Flug nominates Canadian-born economist as Bank of Israel deputy governor
Appointment, subject to cabinet approval, would for first time put women in top two posts of Israel's central bank.
The associate dean of the economics department at the Interdisciplinary Center Herzliya has been nominated by Bank of Israel Governor Karnit Flug as the central bank’s deputy governor. Nadine Baudot-Trajtenberg’s nomination, which was announced Thursday, would also include her appointment as a member of the bank’s monetary committee and supervisory council. This would be the first time that both the governor and deputy governor of the Bank of Israel are women.
Her nomination is subject to approval by the government panel on senior appointments and by the cabinet. Technically, it is the prime minister that makes the actual appointment of the deputy bank governor, on the advice of the bank governor.
This would be Flug’s first appointment to the monetary committee since she herself took office last November. Flug served as deputy governor of the central bank until her elevation following the departure of former governor Stanley Fischer last June.
Most of Baudot-Trajtenberg’s professional experience has been at Bank Hapoalim, which she joined in 1987 as an economist. Between 2003 and 2009, she was head of investor relations in the bank’s financial division. Among the other posts she held at Bank Hapoalim were head of the securities research division and head of advisory and trading services for institutional investors. She was also on the faculty of Tel Aviv University, where she lectured in macroeconomics.
Montreal-born Baudot-Trajtenberg is a graduate of the University of Montreal, Oxford University and Harvard University, where she earned a Ph.D. in economics. Her doctoral adviser at Harvard was Lawrence Summers, who, from 1999 to 2001, was U.S. Treasury secretary. In the 1980s, she advised the Canadian department of finance and helped develop a reform plan for Canada’s tax structure.
Baudot-Trajtenberg is married to Manuel Trajtenberg, who chairs the planning and budgeting committee at the Council for Higher Education. He served as chairman of the government panel that was convened to suggest recommendations in response to the social justice protests of 2011. He is also the former head of the National Economic Council in the Prime Minister’s Office.
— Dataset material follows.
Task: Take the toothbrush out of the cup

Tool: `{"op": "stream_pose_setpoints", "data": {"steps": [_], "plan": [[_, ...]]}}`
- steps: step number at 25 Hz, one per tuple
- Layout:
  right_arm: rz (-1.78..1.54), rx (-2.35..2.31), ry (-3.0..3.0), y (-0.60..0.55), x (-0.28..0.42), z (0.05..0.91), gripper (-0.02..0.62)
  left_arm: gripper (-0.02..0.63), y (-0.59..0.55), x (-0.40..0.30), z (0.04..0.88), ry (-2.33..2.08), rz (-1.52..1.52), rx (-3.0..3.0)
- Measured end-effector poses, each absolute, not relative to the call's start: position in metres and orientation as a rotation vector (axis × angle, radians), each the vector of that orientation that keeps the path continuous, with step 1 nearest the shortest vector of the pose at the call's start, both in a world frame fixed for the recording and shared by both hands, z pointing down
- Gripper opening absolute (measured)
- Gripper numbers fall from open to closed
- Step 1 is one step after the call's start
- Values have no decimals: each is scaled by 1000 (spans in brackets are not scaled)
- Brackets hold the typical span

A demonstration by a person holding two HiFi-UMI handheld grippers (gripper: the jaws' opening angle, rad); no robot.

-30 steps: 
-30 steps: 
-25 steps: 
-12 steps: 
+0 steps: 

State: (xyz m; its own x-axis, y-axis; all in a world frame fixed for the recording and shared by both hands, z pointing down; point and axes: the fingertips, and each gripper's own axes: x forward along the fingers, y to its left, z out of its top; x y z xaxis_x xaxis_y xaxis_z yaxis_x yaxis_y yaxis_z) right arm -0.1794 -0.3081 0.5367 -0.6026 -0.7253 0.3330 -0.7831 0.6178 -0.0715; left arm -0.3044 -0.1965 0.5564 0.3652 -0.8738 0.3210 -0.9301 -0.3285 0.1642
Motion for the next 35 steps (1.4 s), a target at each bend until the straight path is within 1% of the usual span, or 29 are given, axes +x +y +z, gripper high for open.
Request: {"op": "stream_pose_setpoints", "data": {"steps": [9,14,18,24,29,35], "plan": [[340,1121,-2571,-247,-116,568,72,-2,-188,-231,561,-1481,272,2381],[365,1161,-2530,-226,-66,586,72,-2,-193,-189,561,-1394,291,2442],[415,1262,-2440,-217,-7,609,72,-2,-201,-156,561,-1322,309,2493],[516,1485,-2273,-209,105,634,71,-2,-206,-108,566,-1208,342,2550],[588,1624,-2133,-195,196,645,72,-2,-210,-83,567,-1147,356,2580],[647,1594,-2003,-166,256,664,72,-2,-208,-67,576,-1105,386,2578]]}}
The sense among knowledgeable observers is that Flug received Netanyahu’s blessing in advance for her nomination of Baudot-Trajtenberg. Although there have been prior nominations to the post of deputy governor that have run into trouble, it is expected she will be approved.
Assuming this happens, Baudot-Trajtenberg will join the ranks of a growing number of women in positions at the helm of Israel’s economy. In addition to Flug as central bank governor, the CEOs of three of the country’s five largest banks are women. And at the Finance Ministry, Yael Andorn serves as director general, Michal Abadi-Boiangiu is the ministry’s accountant general, and Dorit Salinger is director of capital markets, insurance and savings.
As deputy bank governor, Baudot-Trajtenberg would fill in for Flug in her absence or in the event that the governor is unable to function under particular circumstances.
Flug conducted the selection process for deputy governor under a veil of secrecy. Even senior officials at the central bank were unaware of Baudot-Trajtenberg’s candidacy until it was announced to the media. It is thought that Flug’s choice was motivated by the candidate’s education, her experience in banking and the capital markets here, and recommendations from people who have worked with her.
The term of office for the deputy governor is five years, renewable for one additional term. The salary for the post is about 57,000 shekels a month ($16,300) and is set at 90 percent of that of the governor of the Bank of Israel.
In an interview with TheMarker three years ago, when she was appointed associate dean of the economics department at the IDC in Herzliya, Baudot-Trajtenberg spoke of the importance of providing financial aid to university students in Israel so that tuition costs would not provide a barrier for capable students. She suggested that the aid be conditioned on repayment once the students are earning a living and can begin paying it back. “It’s social solidarity in which the strong help out the less strong,” she said. “As I see it, it’s a step that the Education Ministry, together with the Finance Ministry, can carry out relatively easily.”